* _WHAT THE TASK ASKS_
Everything in the data below is left aside except the lines from the one containing "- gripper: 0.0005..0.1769" through the one containing "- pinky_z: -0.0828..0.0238"; repeat those exactly.
BEGIN RECORDED DATA
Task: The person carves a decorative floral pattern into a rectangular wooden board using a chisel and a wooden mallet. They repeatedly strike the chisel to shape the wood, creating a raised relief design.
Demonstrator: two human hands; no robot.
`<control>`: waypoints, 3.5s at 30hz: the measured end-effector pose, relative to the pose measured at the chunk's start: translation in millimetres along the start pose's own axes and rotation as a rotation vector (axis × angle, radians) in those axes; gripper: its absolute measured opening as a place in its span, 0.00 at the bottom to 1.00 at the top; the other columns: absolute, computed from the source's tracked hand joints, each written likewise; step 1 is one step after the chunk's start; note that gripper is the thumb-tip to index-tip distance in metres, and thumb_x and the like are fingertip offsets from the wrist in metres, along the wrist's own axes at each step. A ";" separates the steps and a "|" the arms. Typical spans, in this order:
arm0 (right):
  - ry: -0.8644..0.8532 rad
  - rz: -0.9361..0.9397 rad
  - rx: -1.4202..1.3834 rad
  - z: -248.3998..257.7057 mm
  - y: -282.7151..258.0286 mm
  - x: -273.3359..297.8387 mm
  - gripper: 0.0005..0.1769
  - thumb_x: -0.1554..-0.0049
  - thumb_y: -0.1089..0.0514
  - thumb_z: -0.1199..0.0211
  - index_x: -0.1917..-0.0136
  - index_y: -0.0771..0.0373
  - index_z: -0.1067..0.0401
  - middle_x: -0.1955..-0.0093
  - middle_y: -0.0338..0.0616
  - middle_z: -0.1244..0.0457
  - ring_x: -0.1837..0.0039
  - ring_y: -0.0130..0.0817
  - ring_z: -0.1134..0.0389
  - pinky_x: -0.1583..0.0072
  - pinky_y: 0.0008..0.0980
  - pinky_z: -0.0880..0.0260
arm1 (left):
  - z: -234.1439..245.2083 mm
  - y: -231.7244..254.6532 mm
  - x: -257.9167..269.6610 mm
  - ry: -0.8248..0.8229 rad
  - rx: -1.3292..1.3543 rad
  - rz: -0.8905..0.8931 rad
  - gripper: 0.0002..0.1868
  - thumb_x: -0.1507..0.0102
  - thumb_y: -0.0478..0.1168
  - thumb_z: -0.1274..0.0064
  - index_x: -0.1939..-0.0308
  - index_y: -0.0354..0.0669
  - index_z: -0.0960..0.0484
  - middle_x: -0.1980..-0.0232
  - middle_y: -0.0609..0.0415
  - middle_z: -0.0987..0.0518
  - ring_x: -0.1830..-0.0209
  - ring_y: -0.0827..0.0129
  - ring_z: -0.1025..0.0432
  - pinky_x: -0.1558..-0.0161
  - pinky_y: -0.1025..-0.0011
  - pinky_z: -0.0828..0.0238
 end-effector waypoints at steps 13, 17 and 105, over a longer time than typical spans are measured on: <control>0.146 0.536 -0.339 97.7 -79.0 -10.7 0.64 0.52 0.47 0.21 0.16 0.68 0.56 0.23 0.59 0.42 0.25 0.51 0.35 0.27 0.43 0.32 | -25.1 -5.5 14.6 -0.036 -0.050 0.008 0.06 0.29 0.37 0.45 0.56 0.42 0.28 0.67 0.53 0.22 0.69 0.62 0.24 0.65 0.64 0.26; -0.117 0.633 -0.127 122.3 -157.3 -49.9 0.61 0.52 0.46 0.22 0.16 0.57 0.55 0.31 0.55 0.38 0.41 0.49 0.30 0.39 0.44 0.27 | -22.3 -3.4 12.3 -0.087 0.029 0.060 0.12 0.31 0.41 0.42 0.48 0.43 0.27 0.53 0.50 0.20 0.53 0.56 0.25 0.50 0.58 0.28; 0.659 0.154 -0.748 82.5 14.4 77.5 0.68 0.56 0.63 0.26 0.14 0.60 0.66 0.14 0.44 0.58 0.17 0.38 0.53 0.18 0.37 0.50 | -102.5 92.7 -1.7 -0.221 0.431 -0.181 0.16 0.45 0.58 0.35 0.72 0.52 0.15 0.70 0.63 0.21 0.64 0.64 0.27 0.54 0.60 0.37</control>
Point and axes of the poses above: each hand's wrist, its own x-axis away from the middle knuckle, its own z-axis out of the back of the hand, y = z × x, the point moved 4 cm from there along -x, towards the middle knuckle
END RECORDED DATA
* _YOUR RESPONSE_
  - gripper: 0.0005..0.1769
  - thumb_x: -0.1554..-0.0049
  - thumb_y: -0.1089..0.0514
  - thumb_z: -0.1199..0.0211
  - index_x: -0.1917..-0.0136
  - index_y: -0.0771..0.0373
  - index_z: -0.1067..0.0401
  - middle_x: -0.1955..-0.0093
  - middle_y: -0.0338..0.0616
  - middle_z: -0.1244..0.0457
  - ring_x: -0.1837..0.0039
  - ring_y: -0.0130..0.0817
  - ring_z: -0.1134..0.0389
  - pinky_x: -0.1583..0.0072
  - pinky_y: 0.0008..0.0980
  - pinky_z: -0.0880..0.0260
arm1 (left):
  - z: -234.1439..245.2083 mm
  - y: -231.7244..254.6532 mm
  - x: -257.9167..269.6610 mm
  - ry: -0.8248..0.8229 rad
  - rx: -1.3292..1.3543 rad
  - rz: -0.8905..0.8931 rad
  - gripper: 0.0002..0.1868
  - thumb_x: -0.1507..0.0102
  - thumb_y: -0.0478..0.1168
  - thumb_z: -0.1274..0.0064
  - index_x: -0.1939..-0.0308
  - index_y: -0.0354..0.0669
  - index_z: -0.0960..0.0484
  - middle_x: -0.1980..-0.0232
  - middle_y: -0.0609..0.0415
  - middle_z: -0.0987..0.0518
  - ring_x: -0.1830..-0.0209
  - ring_y: -0.0827..0.0129
  - ring_z: -0.1025..0.0432
  - pinky_x: -0.1558..-0.0161
  - pinky_y: -0.1025..-0.0011
  - pinky_z: -0.0828..0.0238

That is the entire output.